Overly optimistic estimates of investment-related capital gains taxes have been blamed for a shortfall in tax revenues to support $39.5 billion fiscal 2017 state budget bills, and legislative leaders are struggling to assemble a spending plan in the face of a July 1 deadline.

"I think the UK's withdrawal from the European Union is sending shockwaves throughout the Massachusetts economy in ways that we can't even begin to realize," Massachusetts Taxpayers Foundation President Eileen McAnneny told the News Service Friday afternoon. "There are profound impacts on the budget. The news is wreaking havoc on the global financial markets and that certainly impacts capital gains revenue and it will impact business profits."

Massachusetts Business Roundtable Chair Marcy Reed, president of National Grid Massachusetts, said Friday she'd been speaking during the day with roundtable business members who said they were seeing "early disruption" and anticipated needing to forge new relationships and trading partners and get "used to not relying so much on the UK and London specifically as that doorstep into Europe."

But local business officials are not panicked, Reed said. "I didn't hear any massive uproar over it. I think it's a wait-and-see thing," she said.

Reed said National Grid, which is headquartered in the United Kingdom, was positioned to deal with any short-term uncertainty and the vote has no effect on the company's operations in the United States. Its stock dropped seven percent Friday.

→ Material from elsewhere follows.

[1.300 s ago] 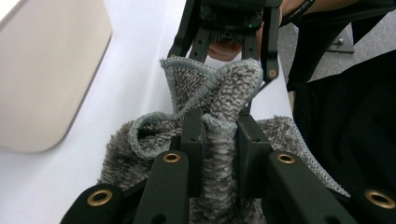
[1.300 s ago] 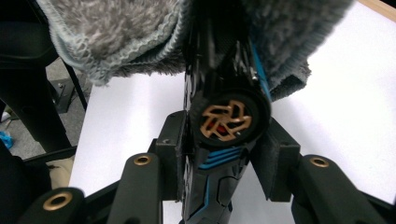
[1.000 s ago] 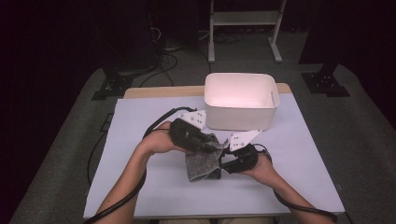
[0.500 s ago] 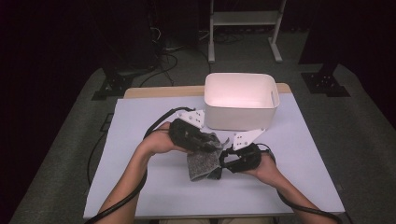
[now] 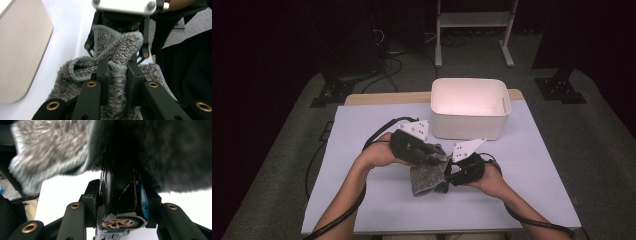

Carolyn Ryan, vice president of research and data analytics at the Greater Boston Chamber of Commerce, said the impacts of uncertainty, including over the future leadership in the U.S. and the U.K., are in play.

"There's obviously tremendous uncertainty about both the economic and political implications," Ryan said.

Impacts on U.S. exports bear watching, Ryan said, as well as London's role as a financial center.